According to AAV C, 2-methyl-2,3-dihydrobenzothiophene (5a) was obtained as a colorless oil after a reaction time of 16 h (45.1 mg, 0.3 mmol, quantitative, 99: 1). 2-butyl-2,3-dihydrobenzothiophene (5b)

According to AAV C, 2-butyl-2,3-dihydrobenzothiophene (5b) was obtained after a reaction time of 48 h and purification by column chromatography on silica gel (pentane) as a colorless oil (49.0 mg, 0.26 mmol, 85%, 99: 1). 2-Benzyl-2,3-dihydrobenzothiophene (5c)

According to AAV C, 2-benzyl-2,3-dihydrobenzothiophene (5c) was obtained after a reaction time of 48 h in a ratio of product 5c (75%) to starting material 4c (25%) based on ¹ H-NMR. A column chromatographic purification was not performed (5c = 98: 2 er). Modified AVV C: Use of ligand 1d instead of ligand 1a, 30 bar H ₂ (instead of 65 bar), 40 ° C reaction temperature (instead of 25 ° C).

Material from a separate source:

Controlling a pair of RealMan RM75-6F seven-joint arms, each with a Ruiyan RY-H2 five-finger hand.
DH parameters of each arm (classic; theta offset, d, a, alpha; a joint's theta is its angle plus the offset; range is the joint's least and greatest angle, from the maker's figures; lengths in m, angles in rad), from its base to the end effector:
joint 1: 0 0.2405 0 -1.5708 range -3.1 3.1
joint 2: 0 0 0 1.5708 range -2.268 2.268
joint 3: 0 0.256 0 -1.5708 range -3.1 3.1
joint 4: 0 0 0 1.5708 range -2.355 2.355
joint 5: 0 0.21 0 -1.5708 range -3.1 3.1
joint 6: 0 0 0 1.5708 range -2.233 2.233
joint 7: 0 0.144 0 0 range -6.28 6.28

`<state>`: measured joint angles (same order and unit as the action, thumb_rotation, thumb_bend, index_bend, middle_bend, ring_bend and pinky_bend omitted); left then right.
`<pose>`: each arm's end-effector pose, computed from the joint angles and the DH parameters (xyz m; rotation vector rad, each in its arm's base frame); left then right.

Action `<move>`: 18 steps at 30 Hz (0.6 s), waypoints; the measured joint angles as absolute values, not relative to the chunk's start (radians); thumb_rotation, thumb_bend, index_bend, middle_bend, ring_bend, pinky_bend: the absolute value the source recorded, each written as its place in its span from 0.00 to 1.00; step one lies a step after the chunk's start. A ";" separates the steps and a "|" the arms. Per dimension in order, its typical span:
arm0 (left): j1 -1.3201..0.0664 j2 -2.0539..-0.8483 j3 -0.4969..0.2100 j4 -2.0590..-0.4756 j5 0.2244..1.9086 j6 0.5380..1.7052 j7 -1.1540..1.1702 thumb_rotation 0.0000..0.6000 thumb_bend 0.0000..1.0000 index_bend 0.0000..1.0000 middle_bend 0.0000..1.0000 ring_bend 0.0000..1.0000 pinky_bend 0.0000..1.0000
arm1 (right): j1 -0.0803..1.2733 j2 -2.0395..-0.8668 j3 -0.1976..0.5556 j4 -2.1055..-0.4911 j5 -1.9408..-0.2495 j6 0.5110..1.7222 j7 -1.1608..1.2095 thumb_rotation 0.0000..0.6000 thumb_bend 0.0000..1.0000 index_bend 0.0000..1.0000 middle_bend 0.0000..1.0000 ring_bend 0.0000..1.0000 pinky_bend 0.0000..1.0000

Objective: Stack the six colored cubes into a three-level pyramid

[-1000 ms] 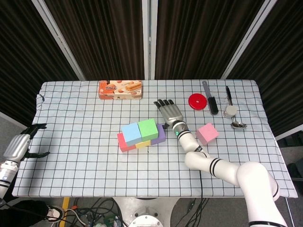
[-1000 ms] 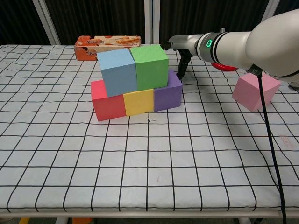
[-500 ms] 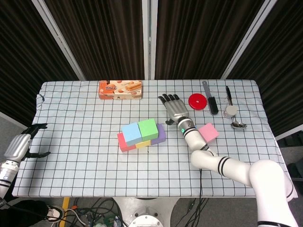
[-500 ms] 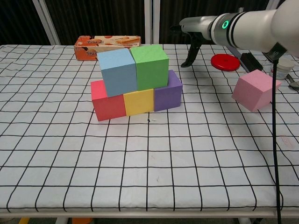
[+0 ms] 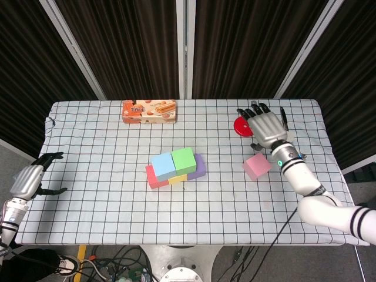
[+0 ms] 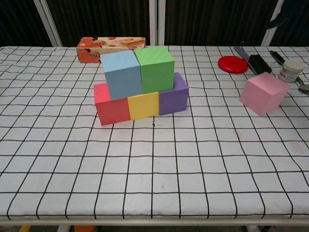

2-methyl-2,3-dihydrobenzothiophene (5a)

According to modified AAV C, 2-methyl-2,3-dihydrobenzothiophene (5a) was reacted after a reaction time of 16 h at 30 bar and 40 ° C in a ratio of product 5a (50%) to starting material 4a (50%) based on GC Received MS. Column chromatographic purification was not performed (5a = 68:32 e.r.).

C) Hydrogenation of furan 6a and thiophene 8a to the corresponding tetrahydrofuran 7a and tetrahydrothiophene 9a

General Test Procedure D (AVV D)

In a glovebox, [Ru (cod) (2-methylallyl) ₂ ] (4.8 mg, 0.015 mmol), imidazolium salt 1a (14.1 mg, 0.03 mmol) and dry KOt-Bu (5.0 mg, 0.045 mmol) were heated in a heated, pressure stable reaction vessel weighed with stirring magnet. Outside the glovebox, the mixture was suspended under argon in hexane (2 mL) and stirred at 70 ° C for 12 h. The suspension was transferred under argon into a glass jar containing furan 6a or thiophene 8a (0.3 mmol) and a stir bar. Subsequently, the glass jar was placed in a 150 mL stainless steel high pressure reactor under argon. The reactor was sealed and filled three times each with hydrogen gas (10 bar for 6a and 65 bar for 8a, respectively) and vented before adjusting a reaction pressure of 10 bar (6a) and 65 bar (8a), respectively. The reaction mixture was stirred at 25 ° C for 16 h. After venting the reactor gently, the reaction mixture was filtered through a frit filled with silica gel using pentane: EtOAc (9: 1) and then freed of solvent under reduced pressure. The reaction mixture was analyzed by ¹ H NMR and GC MS, respectively. The enantiomeric ratio of the compound was determined by HPLC on a chiral stationary phase. 2-phenyltetrahydrofuran (7a)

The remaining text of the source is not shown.